No more “concentration” camps
“My father was one of the first to speak out when the government talked about rounding up Arab and Muslim Americans and putting them in American concentration camps. And the father said, “No, you can’t do that.” You’ve done this before and it’s wrong,” Karen told Korematsu.
It is debated whether the Supreme Court’s decision in the Karamatsu case could again be used to justify similar discrimination against other groups. It was not overturned by the Supreme Court until 2018 in the Trump v. Hawaii travel ban case, when Trump’s decision to ban travel to and from certain Muslim-majority countries was upheld. Justice Sonia Sotomayor compared the travel ban and the Korematsu case in her dissent.
“As here, (Roosevelt’s) exclusion order was based on dangerous stereotypes about a certain group’s alleged inability to assimilate and desire to harm the United States,” Sotomayor said.
Chief Justice Roberts dismissed Sotomayor’s claim, writing in his decision that Karamatsu v. United States had been “overturned in the court of history.” It was a rare mention of the Karamatsu case in the Supreme Court, and legal experts and human rights activists are debating is enough cancel the case.
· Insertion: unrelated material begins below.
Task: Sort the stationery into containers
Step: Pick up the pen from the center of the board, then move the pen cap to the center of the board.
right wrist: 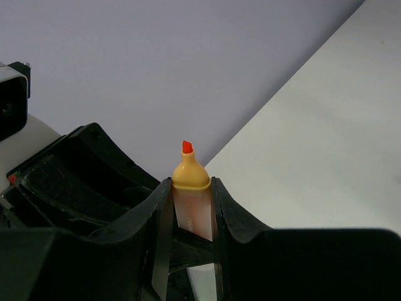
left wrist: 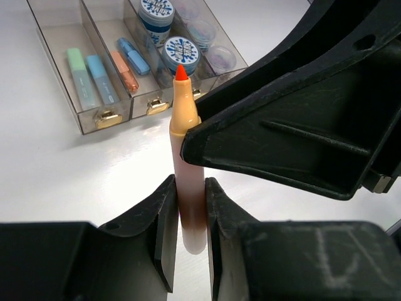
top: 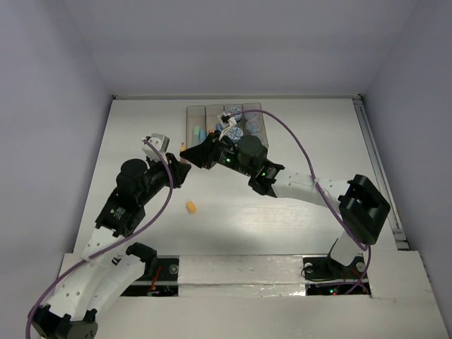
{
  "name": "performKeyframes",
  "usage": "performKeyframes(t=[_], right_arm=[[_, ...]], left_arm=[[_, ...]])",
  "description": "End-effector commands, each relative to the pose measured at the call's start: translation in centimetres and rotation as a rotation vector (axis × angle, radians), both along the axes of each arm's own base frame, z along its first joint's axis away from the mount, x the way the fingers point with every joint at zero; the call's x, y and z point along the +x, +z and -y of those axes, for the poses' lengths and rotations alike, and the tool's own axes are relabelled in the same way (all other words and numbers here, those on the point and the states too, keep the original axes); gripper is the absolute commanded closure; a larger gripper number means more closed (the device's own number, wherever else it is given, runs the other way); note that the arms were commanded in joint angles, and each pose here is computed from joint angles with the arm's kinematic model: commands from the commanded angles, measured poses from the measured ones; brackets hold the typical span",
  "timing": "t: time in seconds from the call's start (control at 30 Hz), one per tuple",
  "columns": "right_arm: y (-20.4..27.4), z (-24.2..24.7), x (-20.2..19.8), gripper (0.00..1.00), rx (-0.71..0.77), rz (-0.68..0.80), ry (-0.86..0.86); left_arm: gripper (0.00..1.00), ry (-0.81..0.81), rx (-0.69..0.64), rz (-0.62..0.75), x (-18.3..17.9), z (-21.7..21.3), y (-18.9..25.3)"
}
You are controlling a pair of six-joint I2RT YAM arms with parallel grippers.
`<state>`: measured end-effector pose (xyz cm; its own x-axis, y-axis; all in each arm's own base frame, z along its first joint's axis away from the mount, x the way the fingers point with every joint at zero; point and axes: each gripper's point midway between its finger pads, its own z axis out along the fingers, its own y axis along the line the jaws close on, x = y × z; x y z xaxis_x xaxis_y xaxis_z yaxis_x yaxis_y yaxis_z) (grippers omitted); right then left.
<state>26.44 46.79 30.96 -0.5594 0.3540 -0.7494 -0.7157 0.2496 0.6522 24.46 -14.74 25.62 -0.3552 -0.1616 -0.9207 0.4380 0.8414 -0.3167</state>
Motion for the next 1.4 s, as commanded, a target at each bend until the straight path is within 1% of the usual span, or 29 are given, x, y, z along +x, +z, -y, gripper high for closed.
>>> performKeyframes(t=[0.0,0.07,0.1,0.17,0.2,0.23,0.27,0.33,0.37,0.43,0.47,0.53,0.6,0.63,0.67,0.77,0.8,0.87,0.9,0.93,0.97,1.0,1.07,1.1,1.17,1.2,1.27,1.37], right_arm=[[3.6,0.8,-2.0,0.74,0.067,0.092,0.039],[3.6,1.5,-1.9,0.61,0.043,0.104,0.007],[2.8,1.8,-1.7,0.45,0.002,0.11,-0.005],[2.5,2.6,-1.7,0.33,-0.029,0.114,-0.034],[1.9,3.0,-1.7,0.25,-0.052,0.114,-0.042],[1.9,3.7,-1.3,0.22,-0.057,0.115,-0.061],[0.8,4.5,-0.9,0.22,-0.08,0.108,-0.08],[0.6,5.9,-0.9,0.21,-0.107,0.121,-0.104],[-0.5,6.4,-0.8,0.22,-0.148,0.109,-0.117],[-2.7,7.4,-0.4,0.34,-0.225,0.098,-0.142],[-4.6,7.6,-0.5,0.53,-0.284,0.068,-0.134],[-7.9,7.3,-0.5,0.7,-0.364,0.012,-0.116],[-10.5,6.8,-1.3,0.84,-0.423,-0.037,-0.053],[-12.0,6.2,-1.3,0.95,-0.452,-0.061,-0.026],[-12.3,5.5,-1.9,1.0,-0.445,-0.058,0.03],[-14.0,4.5,-2.0,1.0,-0.451,-0.046,0.08],[-14.7,4.2,-2.1,0.83,-0.471,-0.049,0.1],[-15.8,2.8,-1.9,0.63,-0.504,-0.057,0.159],[-17.0,2.7,-2.3,0.5,-0.557,-0.077,0.178],[-17.7,2.3,-2.4,0.45,-0.588,-0.082,0.185],[-17.1,1.0,-2.6,0.43,-0.598,-0.057,0.194],[-19.6,1.4,-2.3,0.41,-0.694,-0.077,0.164],[-20.6,1.2,-2.3,0.39,-0.754,-0.072,0.143],[-20.8,0.9,-2.6,0.36,-0.77,-0.071,0.144],[-20.9,0.8,-3.1,0.37,-0.775,-0.076,0.148],[-21.1,0.8,-3.5,0.43,-0.788,-0.082,0.147],[-21.2,0.9,-4.1,0.51,-0.8,-0.084,0.149],[-21.7,0.4,-6.0,0.78,-0.776,-0.11,0.232]], left_arm=[[1.0,-0.019,-0.003,0.05,-0.1,0.1,1.2],[1.0,-0.017,-0.004,0.067,-0.3,0.0,1.5],[1.0,-0.012,-0.005,0.072,-0.3,-0.1,1.7],[1.0,-0.008,-0.006,0.078,-0.3,-0.2,1.8],[1.0,-0.004,-0.004,0.079,-0.3,-0.3,1.9],[1.0,-0.002,-0.004,0.081,-0.3,-0.3,1.9],[1.0,0.001,-0.003,0.085,-0.4,-0.4,2.0],[1.0,0.005,-0.004,0.088,-0.4,-0.5,2.1],[1.0,0.005,-0.005,0.091,-0.4,-0.5,2.2],[1.0,0.011,-0.006,0.095,-0.4,-0.6,2.3],[1.0,0.013,-0.008,0.097,-0.4,-0.7,2.4],[1.0,0.022,-0.013,0.106,-0.4,-0.8,2.7],[1.0,0.028,-0.017,0.113,-0.5,-0.9,2.8],[1.0,0.034,-0.017,0.116,-0.5,-1.0,2.9],[1.0,0.04,-0.019,0.118,-0.5,-1.2,3.0],[1.0,0.067,-0.023,0.134,-0.6,-1.7,3.4],[1.0,0.087,-0.026,0.141,-0.6,-2.0,3.6],[1.0,0.108,-0.035,0.159,-0.8,-2.5,4.1],[1.0,0.132,-0.036,0.167,-0.7,-3.0,4.3],[1.0,0.137,-0.038,0.173,-0.8,-3.1,4.5],[1.0,0.145,-0.043,0.182,-0.9,-3.3,4.7],[1.0,0.172,-0.043,0.187,-0.8,-3.9,4.9],[1.0,0.188,-0.05,0.2,-1.0,-4.3,5.2],[1.0,0.19,-0.05,0.2,-1.0,-4.3,5.2],[1.0,0.19,-0.053,0.207,-1.2,-4.4,5.3],[1.0,0.199,-0.052,0.207,-1.1,-4.6,5.3],[1.0,0.197,-0.051,0.208,-1.1,-4.6,5.4],[1.0,0.191,-0.054,0.212,-1.2,-4.5,5.4]])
“It was a throwaway (remark) from Chief Justice Roberts … (it) was just retaliation because Justice Sotomayor’s dissent was so scathing,” Karen Korematsu said.
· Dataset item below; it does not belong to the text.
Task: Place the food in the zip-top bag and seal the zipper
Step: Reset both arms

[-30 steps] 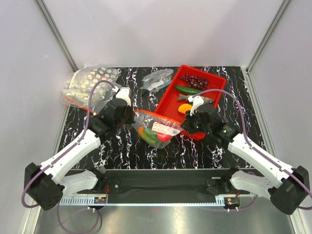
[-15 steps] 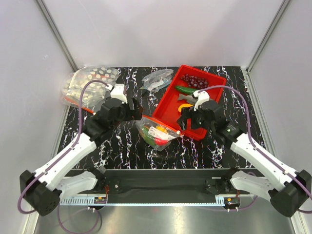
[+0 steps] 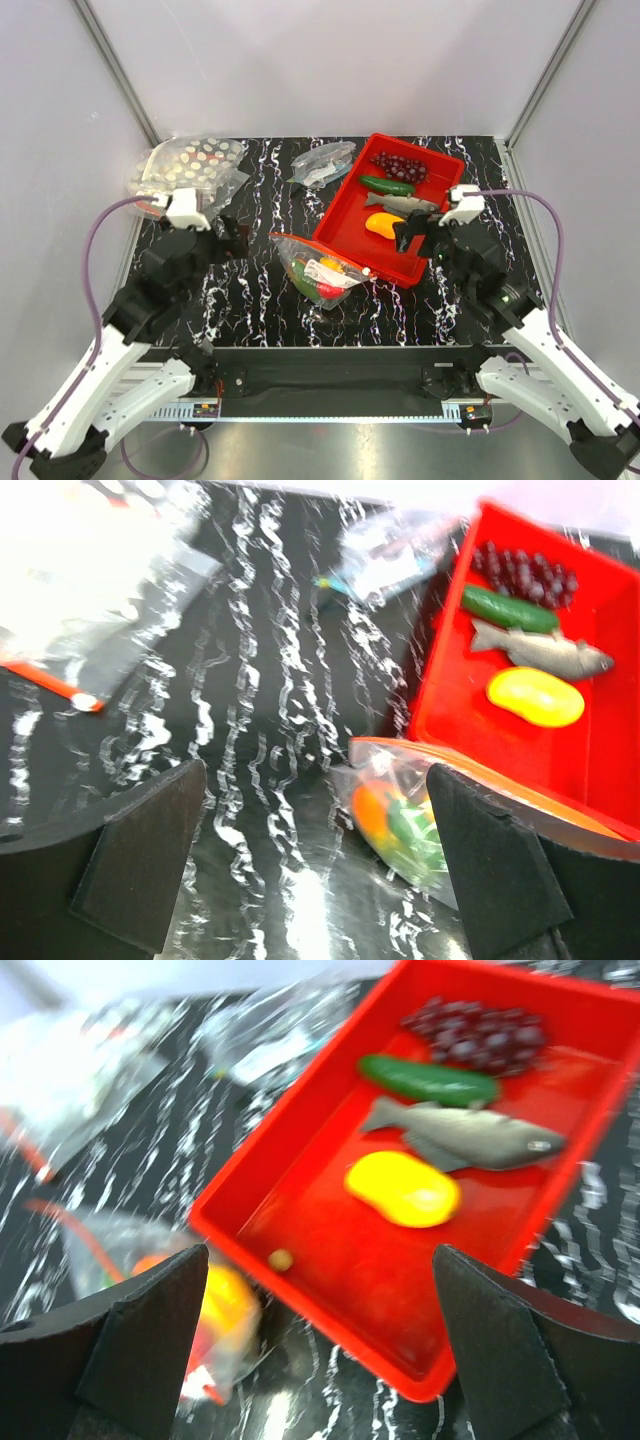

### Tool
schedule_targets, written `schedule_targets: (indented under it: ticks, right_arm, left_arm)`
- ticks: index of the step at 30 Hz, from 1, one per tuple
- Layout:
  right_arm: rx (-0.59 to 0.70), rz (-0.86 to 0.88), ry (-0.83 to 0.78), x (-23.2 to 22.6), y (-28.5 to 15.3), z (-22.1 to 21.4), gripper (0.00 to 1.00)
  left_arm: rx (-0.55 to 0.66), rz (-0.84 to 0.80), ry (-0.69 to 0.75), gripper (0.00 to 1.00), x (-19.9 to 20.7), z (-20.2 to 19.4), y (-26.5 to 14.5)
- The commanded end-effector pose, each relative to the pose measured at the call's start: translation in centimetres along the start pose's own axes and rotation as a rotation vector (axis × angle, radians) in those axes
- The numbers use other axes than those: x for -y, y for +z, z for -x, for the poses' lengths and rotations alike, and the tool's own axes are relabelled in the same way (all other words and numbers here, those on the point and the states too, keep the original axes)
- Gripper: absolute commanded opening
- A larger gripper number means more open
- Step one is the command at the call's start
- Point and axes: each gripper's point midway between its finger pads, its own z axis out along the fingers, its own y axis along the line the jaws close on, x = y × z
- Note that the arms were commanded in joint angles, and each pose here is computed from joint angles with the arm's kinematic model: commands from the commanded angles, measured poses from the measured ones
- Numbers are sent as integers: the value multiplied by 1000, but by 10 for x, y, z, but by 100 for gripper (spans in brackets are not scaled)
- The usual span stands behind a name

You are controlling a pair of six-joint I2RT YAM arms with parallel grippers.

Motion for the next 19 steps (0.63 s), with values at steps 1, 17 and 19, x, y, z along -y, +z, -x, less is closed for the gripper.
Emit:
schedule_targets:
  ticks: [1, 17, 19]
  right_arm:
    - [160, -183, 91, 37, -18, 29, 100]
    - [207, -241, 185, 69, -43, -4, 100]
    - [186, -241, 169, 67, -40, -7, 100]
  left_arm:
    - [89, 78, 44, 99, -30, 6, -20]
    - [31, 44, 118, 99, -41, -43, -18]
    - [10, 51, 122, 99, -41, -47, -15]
However, she added that her father’s criminal record had been overturned. He revived his cause during the reparations movement, when Japanese Americans fought for reparations from the United States government in the 1970s and 1980s. People told her father not to pursue the case for fear they would lose support for compensation, but he pushed forward anyway, and his conviction was overturned in 1983 by a federal judge.
Lessons?
Karen Korematsu, who founded the institute named after her father, said she works with community organizations to teach her father’s and other Japanese Americans’ stories about the internment camps, not just so students can learn how Asian Americans were treated as with “enemy aliens”. for most of their history in this country, but also so they can see government and society repeating her father’s story today.
She said she is also working with the New Jersey Department of Education after the state passed a law in January 2022 mandating the teaching of Asian American and Pacific Islander history in schools.
The story of Fred Korematsu is often one of the few parts of Japanese American internment during World War II that students learn about in history classes. But his daughter and other Asian American advocates hope Fred Korematsu Day in New Jersey will shed light on the history of anti-Asian sentiment in America, as well as the resilience of Asian Americans.
“Now we do that to young people, where we don’t welcome them or treat them like they don’t matter. And it needs to be stopped by sharing our stories. Knowing your own history. This will give you the opportunity to take up this challenge and try to do something better for our country,” said Karen Korematsu.